## Problem description
Write out the whole listing again so that each line matches the original.

## Information supplied
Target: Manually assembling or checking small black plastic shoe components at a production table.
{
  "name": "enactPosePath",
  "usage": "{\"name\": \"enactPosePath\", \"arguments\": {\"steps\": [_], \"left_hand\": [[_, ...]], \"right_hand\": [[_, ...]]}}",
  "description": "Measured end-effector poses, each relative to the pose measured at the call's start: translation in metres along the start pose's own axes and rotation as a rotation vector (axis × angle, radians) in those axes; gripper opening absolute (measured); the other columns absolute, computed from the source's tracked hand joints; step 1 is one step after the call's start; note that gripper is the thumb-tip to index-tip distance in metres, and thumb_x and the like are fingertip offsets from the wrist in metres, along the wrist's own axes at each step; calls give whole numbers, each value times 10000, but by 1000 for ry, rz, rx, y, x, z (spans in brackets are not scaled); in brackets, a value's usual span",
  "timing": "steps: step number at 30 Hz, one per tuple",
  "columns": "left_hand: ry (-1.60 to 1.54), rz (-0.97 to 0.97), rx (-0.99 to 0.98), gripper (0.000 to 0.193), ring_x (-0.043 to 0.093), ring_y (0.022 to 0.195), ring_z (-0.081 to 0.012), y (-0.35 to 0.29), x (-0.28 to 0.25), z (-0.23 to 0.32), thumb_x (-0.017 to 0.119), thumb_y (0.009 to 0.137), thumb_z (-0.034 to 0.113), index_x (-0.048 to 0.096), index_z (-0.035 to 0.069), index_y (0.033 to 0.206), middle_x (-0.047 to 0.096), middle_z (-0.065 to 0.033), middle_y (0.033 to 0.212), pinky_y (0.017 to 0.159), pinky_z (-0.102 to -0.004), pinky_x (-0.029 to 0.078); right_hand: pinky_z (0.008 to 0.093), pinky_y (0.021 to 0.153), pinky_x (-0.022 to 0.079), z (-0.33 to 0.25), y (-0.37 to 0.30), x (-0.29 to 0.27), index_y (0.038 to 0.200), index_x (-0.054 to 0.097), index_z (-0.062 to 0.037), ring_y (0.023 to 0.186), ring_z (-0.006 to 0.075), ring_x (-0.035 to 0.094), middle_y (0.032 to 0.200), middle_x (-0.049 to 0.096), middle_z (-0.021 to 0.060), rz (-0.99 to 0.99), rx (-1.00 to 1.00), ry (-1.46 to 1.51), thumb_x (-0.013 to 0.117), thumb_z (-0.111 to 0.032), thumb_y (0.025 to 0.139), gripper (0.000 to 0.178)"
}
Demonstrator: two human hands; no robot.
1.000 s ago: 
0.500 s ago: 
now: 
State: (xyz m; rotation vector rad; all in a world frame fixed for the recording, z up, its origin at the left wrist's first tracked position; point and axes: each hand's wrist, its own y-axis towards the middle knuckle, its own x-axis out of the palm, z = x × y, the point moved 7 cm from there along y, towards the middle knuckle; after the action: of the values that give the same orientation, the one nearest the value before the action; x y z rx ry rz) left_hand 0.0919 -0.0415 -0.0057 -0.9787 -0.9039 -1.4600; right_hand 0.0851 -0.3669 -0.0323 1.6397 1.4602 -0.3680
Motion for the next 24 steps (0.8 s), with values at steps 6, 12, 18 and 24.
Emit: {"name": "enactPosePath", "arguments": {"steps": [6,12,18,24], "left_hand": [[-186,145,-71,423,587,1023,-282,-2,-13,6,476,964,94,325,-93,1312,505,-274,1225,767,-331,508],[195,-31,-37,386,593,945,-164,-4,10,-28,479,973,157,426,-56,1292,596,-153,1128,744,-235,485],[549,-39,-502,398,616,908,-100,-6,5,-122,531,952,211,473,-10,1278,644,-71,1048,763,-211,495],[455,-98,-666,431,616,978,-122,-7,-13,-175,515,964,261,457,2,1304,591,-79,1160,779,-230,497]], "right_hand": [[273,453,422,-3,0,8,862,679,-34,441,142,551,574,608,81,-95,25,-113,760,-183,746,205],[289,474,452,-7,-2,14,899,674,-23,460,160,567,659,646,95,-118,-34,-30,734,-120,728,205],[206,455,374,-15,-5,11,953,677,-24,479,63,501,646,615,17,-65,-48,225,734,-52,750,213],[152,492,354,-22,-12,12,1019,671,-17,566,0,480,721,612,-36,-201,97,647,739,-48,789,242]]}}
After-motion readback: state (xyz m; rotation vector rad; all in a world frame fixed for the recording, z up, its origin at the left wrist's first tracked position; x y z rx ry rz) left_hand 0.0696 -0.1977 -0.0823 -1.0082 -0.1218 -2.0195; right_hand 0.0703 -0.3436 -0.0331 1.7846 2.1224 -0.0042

## Solution to this exercise
Target: Manually assembling or checking small black plastic shoe components at a production table.
{
  "name": "enactPosePath",
  "usage": "{\"name\": \"enactPosePath\", \"arguments\": {\"steps\": [_], \"left_hand\": [[_, ...]], \"right_hand\": [[_, ...]]}}",
  "description": "Measured end-effector poses, each relative to the pose measured at the call's start: translation in metres along the start pose's own axes and rotation as a rotation vector (axis × angle, radians) in those axes; gripper opening absolute (measured); the other columns absolute, computed from the source's tracked hand joints; step 1 is one step after the call's start; note that gripper is the thumb-tip to index-tip distance in metres, and thumb_x and the like are fingertip offsets from the wrist in metres, along the wrist's own axes at each step; calls give whole numbers, each value times 10000, but by 1000 for ry, rz, rx, y, x, z (spans in brackets are not scaled); in brackets, a value's usual span",
  "timing": "steps: step number at 30 Hz, one per tuple",
  "columns": "left_hand: ry (-1.60 to 1.54), rz (-0.97 to 0.97), rx (-0.99 to 0.98), gripper (0.000 to 0.193), ring_x (-0.043 to 0.093), ring_y (0.022 to 0.195), ring_z (-0.081 to 0.012), y (-0.35 to 0.29), x (-0.28 to 0.25), z (-0.23 to 0.32), thumb_x (-0.017 to 0.119), thumb_y (0.009 to 0.137), thumb_z (-0.034 to 0.113), index_x (-0.048 to 0.096), index_z (-0.035 to 0.069), index_y (0.033 to 0.206), middle_x (-0.047 to 0.096), middle_z (-0.065 to 0.033), middle_y (0.033 to 0.212), pinky_y (0.017 to 0.159), pinky_z (-0.102 to -0.004), pinky_x (-0.029 to 0.078); right_hand: pinky_z (0.008 to 0.093), pinky_y (0.021 to 0.153), pinky_x (-0.022 to 0.079), z (-0.33 to 0.25), y (-0.37 to 0.30), x (-0.29 to 0.27), index_y (0.038 to 0.200), index_x (-0.054 to 0.097), index_z (-0.062 to 0.037), ring_y (0.023 to 0.186), ring_z (-0.006 to 0.075), ring_x (-0.035 to 0.094), middle_y (0.032 to 0.200), middle_x (-0.049 to 0.096), middle_z (-0.021 to 0.060), rz (-0.99 to 0.99), rx (-1.00 to 1.00), ry (-1.46 to 1.51), thumb_x (-0.013 to 0.117), thumb_z (-0.111 to 0.032), thumb_y (0.025 to 0.139), gripper (0.000 to 0.178)"
}
Demonstrator: two human hands; no robot.
1.000 s ago: 
0.500 s ago: 
now: 
State: (xyz m; rotation vector rad; all in a world frame fixed for the recording, z up, its origin at the left wrist's first tracked position; point and axes: each hand's wrist, its own y-axis towards the middle knuckle, its own x-axis out of the palm, z = x × y, the point moved 7 cm from there along y, towards the middle knuckle; after the action: of the values that give the same orientation, the one nearest the value before the action; x y z rx ry rz) left_hand 0.0919 -0.0415 -0.0057 -0.9787 -0.9039 -1.4600; right_hand 0.0851 -0.3669 -0.0323 1.6397 1.4602 -0.3680
Motion for the next 24 steps (0.8 s), with values at steps 6, 12, 18 and 24.
Emit: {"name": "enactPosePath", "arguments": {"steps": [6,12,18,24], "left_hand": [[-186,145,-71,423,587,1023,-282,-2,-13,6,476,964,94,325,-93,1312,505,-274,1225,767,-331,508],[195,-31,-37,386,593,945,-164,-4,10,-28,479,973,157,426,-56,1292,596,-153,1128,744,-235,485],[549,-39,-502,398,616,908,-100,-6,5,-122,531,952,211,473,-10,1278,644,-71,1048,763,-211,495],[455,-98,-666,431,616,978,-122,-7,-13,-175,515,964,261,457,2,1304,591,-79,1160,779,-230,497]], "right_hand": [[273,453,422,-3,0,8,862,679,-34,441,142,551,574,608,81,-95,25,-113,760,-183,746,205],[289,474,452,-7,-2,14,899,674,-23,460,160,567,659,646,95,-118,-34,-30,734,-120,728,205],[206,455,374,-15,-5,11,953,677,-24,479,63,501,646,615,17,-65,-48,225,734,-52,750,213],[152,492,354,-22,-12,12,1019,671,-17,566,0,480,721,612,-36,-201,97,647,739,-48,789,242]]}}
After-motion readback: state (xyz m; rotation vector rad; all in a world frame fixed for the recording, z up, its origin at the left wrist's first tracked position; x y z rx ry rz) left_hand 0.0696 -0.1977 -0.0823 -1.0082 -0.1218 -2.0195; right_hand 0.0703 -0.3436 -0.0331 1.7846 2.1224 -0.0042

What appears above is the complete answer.